WORK TO BE COMPLETED → In the records that follow, find each line containing "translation" and copy it.

::::::::

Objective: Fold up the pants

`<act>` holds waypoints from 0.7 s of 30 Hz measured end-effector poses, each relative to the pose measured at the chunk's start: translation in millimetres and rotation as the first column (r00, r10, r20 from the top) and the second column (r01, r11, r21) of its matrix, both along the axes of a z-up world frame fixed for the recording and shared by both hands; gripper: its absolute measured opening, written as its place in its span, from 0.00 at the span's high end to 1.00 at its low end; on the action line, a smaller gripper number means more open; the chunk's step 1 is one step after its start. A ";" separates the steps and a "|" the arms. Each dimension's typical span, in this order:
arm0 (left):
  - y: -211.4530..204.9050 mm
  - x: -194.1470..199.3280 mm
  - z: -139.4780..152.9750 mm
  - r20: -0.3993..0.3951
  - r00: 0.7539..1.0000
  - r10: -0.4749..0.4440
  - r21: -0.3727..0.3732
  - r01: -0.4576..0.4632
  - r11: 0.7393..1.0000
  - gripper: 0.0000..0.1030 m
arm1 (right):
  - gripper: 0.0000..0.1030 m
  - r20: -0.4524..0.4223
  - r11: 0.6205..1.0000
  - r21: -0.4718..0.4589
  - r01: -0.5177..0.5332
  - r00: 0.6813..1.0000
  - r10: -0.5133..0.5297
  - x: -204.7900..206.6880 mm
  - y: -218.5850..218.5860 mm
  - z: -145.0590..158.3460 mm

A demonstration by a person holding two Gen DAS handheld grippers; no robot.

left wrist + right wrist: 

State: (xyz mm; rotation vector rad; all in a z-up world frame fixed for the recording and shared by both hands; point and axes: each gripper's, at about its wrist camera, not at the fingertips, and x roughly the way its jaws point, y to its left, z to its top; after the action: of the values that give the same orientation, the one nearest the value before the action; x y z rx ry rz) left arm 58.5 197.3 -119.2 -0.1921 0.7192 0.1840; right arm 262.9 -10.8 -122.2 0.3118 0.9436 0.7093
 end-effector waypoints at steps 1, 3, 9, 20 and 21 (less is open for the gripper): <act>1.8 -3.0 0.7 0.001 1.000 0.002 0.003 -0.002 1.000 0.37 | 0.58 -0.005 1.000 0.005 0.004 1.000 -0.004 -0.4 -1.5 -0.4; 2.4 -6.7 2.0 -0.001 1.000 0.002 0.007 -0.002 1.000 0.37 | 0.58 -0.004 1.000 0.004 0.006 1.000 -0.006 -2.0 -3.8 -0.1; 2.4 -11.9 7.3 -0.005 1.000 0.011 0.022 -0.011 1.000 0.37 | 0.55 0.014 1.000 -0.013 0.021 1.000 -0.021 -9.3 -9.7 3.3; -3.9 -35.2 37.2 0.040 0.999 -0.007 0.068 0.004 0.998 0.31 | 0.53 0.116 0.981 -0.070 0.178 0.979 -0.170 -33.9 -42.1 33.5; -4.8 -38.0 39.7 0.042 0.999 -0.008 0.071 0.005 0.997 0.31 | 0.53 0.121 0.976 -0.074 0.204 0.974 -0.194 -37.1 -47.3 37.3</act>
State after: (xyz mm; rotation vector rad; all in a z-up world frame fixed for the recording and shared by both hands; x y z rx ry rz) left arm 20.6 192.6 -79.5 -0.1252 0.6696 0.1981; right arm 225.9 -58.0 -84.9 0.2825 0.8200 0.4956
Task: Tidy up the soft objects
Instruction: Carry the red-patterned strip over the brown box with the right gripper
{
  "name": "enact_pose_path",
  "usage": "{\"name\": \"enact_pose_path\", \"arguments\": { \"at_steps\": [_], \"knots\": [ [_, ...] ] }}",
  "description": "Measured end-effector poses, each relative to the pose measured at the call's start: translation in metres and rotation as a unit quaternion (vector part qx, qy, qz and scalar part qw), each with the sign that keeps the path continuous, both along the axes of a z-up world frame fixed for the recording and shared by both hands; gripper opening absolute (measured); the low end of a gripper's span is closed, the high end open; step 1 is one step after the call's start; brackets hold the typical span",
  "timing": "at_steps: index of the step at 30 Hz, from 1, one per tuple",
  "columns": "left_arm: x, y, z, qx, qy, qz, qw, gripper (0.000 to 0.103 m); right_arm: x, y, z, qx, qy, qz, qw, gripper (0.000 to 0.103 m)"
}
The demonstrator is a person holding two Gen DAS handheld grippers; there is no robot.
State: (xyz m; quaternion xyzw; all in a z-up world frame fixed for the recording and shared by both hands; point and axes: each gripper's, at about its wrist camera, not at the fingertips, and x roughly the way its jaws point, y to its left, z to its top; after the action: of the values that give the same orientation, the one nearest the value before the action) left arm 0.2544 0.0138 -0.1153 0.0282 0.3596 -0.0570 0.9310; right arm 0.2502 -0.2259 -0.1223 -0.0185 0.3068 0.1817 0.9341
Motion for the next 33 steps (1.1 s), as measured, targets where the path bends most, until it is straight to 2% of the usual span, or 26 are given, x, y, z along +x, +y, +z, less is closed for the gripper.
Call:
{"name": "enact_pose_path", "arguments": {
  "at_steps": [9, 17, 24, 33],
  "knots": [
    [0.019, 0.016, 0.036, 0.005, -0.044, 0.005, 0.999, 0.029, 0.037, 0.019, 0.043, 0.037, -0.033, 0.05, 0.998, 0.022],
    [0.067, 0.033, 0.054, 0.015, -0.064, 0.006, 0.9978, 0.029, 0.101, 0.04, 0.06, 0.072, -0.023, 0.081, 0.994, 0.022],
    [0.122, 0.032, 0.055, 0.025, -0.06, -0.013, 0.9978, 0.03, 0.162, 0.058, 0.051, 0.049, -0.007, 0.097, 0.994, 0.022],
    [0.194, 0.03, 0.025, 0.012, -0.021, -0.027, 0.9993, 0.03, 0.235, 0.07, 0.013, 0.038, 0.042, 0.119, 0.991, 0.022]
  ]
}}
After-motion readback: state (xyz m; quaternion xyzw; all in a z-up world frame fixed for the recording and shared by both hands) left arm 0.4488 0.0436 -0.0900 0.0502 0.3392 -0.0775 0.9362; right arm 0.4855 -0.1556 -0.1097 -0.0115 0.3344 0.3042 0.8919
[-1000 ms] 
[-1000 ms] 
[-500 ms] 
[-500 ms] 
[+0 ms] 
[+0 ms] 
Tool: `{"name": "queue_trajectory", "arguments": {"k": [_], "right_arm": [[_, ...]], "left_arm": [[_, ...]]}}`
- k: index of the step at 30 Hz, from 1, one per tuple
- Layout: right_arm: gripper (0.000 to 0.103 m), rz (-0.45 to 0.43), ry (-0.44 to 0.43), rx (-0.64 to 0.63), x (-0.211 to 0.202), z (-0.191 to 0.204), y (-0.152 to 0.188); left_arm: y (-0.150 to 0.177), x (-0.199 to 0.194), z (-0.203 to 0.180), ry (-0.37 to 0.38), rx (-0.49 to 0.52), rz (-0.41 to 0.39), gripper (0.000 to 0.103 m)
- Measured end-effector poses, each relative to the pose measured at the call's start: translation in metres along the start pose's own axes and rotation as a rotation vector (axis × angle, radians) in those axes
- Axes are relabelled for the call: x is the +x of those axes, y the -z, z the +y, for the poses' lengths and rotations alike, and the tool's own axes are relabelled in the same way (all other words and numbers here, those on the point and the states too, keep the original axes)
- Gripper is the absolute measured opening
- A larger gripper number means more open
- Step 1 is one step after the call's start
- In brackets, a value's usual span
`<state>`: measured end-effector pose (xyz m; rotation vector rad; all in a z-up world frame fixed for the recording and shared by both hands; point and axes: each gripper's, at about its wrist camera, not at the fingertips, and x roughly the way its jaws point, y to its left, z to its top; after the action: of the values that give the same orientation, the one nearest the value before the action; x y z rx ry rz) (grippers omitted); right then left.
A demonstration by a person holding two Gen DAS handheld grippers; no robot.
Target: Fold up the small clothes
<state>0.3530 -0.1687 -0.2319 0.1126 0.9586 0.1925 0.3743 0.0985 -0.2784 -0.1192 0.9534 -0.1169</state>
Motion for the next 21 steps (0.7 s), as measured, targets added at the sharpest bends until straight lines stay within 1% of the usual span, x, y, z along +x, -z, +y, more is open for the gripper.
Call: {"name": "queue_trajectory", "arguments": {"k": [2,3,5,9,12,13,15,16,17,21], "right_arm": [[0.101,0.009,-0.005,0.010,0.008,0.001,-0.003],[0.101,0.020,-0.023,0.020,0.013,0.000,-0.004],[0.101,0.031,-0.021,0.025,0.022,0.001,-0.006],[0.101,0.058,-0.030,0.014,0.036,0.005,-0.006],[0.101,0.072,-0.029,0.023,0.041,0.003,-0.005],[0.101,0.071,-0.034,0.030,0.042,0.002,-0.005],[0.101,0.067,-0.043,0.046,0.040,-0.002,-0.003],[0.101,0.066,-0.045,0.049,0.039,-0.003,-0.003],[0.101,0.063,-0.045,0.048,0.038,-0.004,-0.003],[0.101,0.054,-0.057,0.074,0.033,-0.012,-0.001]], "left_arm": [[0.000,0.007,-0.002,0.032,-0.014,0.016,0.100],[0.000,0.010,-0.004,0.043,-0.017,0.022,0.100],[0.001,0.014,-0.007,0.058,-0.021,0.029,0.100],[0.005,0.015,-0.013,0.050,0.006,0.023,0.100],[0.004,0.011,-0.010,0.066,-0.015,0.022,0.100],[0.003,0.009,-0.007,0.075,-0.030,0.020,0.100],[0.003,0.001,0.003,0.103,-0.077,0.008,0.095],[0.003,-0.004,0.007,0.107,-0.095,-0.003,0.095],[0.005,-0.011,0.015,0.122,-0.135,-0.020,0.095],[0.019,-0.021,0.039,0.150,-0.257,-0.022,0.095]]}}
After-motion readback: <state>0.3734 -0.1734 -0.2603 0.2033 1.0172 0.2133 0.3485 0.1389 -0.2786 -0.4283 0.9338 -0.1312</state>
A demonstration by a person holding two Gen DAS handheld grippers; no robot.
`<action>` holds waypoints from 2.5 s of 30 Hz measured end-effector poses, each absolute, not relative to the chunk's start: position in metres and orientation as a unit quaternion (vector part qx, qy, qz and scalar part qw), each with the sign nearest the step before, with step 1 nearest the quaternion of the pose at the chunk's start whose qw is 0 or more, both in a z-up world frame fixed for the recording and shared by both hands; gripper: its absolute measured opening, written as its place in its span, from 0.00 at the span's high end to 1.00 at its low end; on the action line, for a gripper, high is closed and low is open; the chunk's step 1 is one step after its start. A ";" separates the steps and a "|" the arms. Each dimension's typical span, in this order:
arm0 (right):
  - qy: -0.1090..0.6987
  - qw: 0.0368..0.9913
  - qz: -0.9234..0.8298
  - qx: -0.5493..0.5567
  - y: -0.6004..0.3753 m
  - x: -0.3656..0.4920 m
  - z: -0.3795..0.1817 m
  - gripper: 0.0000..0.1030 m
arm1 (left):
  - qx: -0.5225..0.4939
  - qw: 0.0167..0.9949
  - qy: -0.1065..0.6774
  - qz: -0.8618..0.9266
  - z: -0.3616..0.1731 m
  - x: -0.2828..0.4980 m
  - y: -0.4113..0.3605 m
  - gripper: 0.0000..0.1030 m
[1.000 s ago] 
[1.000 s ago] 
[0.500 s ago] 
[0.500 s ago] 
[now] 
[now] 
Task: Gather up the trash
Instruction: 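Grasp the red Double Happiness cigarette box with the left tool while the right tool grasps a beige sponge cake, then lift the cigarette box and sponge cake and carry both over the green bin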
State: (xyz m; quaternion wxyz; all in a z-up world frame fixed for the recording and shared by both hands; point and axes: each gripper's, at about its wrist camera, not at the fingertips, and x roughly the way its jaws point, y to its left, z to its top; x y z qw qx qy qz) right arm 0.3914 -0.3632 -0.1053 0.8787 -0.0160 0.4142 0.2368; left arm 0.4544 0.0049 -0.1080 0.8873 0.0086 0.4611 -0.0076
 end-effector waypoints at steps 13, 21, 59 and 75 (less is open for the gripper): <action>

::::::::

ANSWER BELOW →
`<act>` holds waypoints from 0.7 s of 30 Hz measured end-effector poses, each relative to the pose measured at the chunk's start: translation in millimetres and rotation as the first column (r00, r10, r20 from the top) and the second column (r01, r11, r21) of its matrix, both along the axes of a z-up world frame fixed for the recording and shared by both hands; gripper: its absolute measured opening, written as its place in its span, from 0.00 at the span's high end to 1.00 at its low end; on the action line, a smaller gripper number means more open; the chunk's step 1 is one step after its start. A ";" separates the steps and a "|" the arms. Each dimension's typical span, in this order:
  "description": "Measured end-effector poses, each relative to the pose measured at the call's start: translation in metres and rotation as a unit quaternion (vector part qx, qy, qz and scalar part qw), each with the sign that keeps the path continuous, both along the axes of a z-up world frame fixed for the recording and shared by both hands; gripper opening absolute (measured); the low end of a gripper's span is closed, the high end open; step 1 is one step after the call's start; brackets hold the typical span",
- Measured end-effector poses, each relative to the pose measured at the call's start: translation in metres along the start pose's own axes and rotation as a rotation vector (axis × angle, radians) in those axes

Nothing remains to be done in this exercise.